Il governo penserebbe anche al taglio dei congedi parentali per chi non è in sede

Al momento è una delle opzioni in campo, ma avrebbe oggettivamente il sapore della beffa, anche il solo pensarla. La scorsa settimana abbiamo dato nota dell’avvio di un tavolo di confronto della ministra Fabiana Dadone sullo smart working nella pubblica amministrazione. Il tavolo, come si ricorderà, è triplo, con Cgil, Cisl e Uil insieme, poi Ugl, Cisal, Confsal, Usb ed altre sigle ed infine i dirigenti. Parlando in commissione parlamentare, la ministra ha fatto sapere che fra le possibilità in campo vi è anche quella del taglio dei buoni pasto per i dipendenti pubblici che lavorano da casa. Secondo la ministra, «il buono pasto ha senso in un’ottica di presenza fissa, ma è più difficile concepirlo in smart working, le due cose non si connettono tanto». Stesso destino anche per i congedi parentali, mentre soltanto a margine si è parlato di diritto alla disconnessione. La dichiarazione della ministra, chiaramente, ha alimentato un vespaio di polemiche con i sindacati e con l’opposizione, a partire dal leader della Lega, Matteo Salvini.
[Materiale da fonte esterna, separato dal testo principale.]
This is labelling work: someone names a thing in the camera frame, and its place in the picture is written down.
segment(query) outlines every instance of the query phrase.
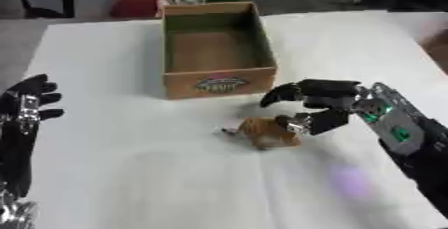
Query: cardboard box
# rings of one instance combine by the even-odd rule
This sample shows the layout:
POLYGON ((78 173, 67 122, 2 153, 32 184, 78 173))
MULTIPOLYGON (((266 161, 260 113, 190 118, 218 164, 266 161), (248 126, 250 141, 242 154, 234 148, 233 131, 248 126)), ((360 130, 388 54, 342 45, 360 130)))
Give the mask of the cardboard box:
POLYGON ((271 89, 277 65, 253 3, 167 6, 164 31, 168 98, 271 89))

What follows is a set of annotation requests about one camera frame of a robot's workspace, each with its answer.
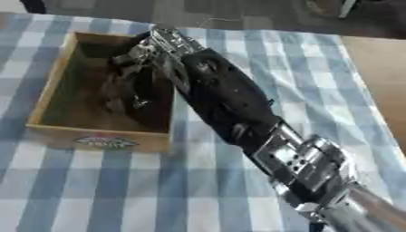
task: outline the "table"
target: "table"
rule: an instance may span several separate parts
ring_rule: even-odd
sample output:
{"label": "table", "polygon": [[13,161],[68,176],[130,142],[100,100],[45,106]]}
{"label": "table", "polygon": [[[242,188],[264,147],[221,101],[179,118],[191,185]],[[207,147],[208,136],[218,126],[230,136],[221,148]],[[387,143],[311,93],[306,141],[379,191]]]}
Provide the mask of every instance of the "table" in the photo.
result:
{"label": "table", "polygon": [[[3,231],[306,231],[241,151],[179,96],[169,154],[55,150],[24,123],[67,32],[137,34],[149,24],[10,14],[0,32]],[[406,163],[339,36],[183,29],[254,78],[305,136],[354,154],[361,181],[406,208]]]}
{"label": "table", "polygon": [[368,86],[401,149],[406,150],[406,41],[343,36],[358,72]]}

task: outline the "silver metal arm segment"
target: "silver metal arm segment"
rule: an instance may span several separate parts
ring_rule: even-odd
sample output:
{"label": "silver metal arm segment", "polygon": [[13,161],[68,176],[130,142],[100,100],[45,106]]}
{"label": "silver metal arm segment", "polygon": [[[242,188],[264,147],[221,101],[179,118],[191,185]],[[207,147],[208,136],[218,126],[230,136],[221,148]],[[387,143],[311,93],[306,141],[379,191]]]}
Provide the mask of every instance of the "silver metal arm segment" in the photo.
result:
{"label": "silver metal arm segment", "polygon": [[[203,50],[175,28],[157,25],[150,38],[135,46],[125,59],[116,60],[120,64],[120,60],[143,63],[151,59],[188,95],[196,77],[187,75],[181,58]],[[211,63],[198,65],[203,73],[214,72]],[[246,128],[241,127],[241,133],[246,133]],[[262,145],[245,153],[270,177],[278,196],[299,214],[338,232],[406,231],[406,213],[359,184],[351,157],[337,145],[317,135],[304,140],[283,120],[270,130],[262,130],[268,131]]]}
{"label": "silver metal arm segment", "polygon": [[[358,183],[351,158],[326,139],[302,140],[282,124],[254,159],[271,174],[277,194],[311,222],[339,232],[406,231],[406,213]],[[296,181],[313,193],[321,191],[307,201],[293,192]]]}

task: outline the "robotic hand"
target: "robotic hand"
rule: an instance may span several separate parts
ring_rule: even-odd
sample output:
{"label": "robotic hand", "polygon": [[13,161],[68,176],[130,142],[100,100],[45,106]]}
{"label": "robotic hand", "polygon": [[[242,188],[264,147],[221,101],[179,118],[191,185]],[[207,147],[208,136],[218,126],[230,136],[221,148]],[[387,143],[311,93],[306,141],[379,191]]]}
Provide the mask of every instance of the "robotic hand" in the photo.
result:
{"label": "robotic hand", "polygon": [[[274,115],[272,101],[235,65],[177,29],[156,25],[131,38],[110,65],[119,80],[142,67],[163,73],[201,119],[240,147],[269,176],[278,196],[317,230],[327,225],[340,232],[406,231],[406,213],[358,183],[345,152],[317,135],[304,140]],[[132,105],[151,103],[134,94]]]}

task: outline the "floor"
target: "floor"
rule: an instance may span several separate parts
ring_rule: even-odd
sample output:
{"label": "floor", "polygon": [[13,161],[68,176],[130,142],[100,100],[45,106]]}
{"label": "floor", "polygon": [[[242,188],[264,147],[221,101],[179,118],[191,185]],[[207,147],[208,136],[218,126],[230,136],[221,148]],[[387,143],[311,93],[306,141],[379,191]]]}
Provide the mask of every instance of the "floor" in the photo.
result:
{"label": "floor", "polygon": [[[166,22],[220,29],[277,29],[369,37],[406,38],[406,1],[362,1],[344,20],[321,17],[306,0],[44,0],[58,15]],[[313,0],[334,5],[341,0]],[[212,20],[222,18],[229,21]]]}

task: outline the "wooden table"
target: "wooden table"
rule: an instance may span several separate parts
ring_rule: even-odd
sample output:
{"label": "wooden table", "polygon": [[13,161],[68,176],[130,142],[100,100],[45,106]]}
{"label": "wooden table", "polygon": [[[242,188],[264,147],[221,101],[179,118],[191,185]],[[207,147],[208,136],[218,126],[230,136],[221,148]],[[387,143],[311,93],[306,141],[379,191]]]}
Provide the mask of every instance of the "wooden table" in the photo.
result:
{"label": "wooden table", "polygon": [[393,136],[406,151],[406,41],[344,36],[343,42]]}
La cosa paradossale è che lo smart working è stato imposto dalla sera alla mattina all’85% dei dipendenti pubblici che hanno garantito un servizio, mettendo a disposizione la loro strumentazione, computer e linea telefonica, senza per questo avere nulla in cambio e rischiando, peraltro, dei richiami disciplinari anche al di fuori del normale orario di lavoro.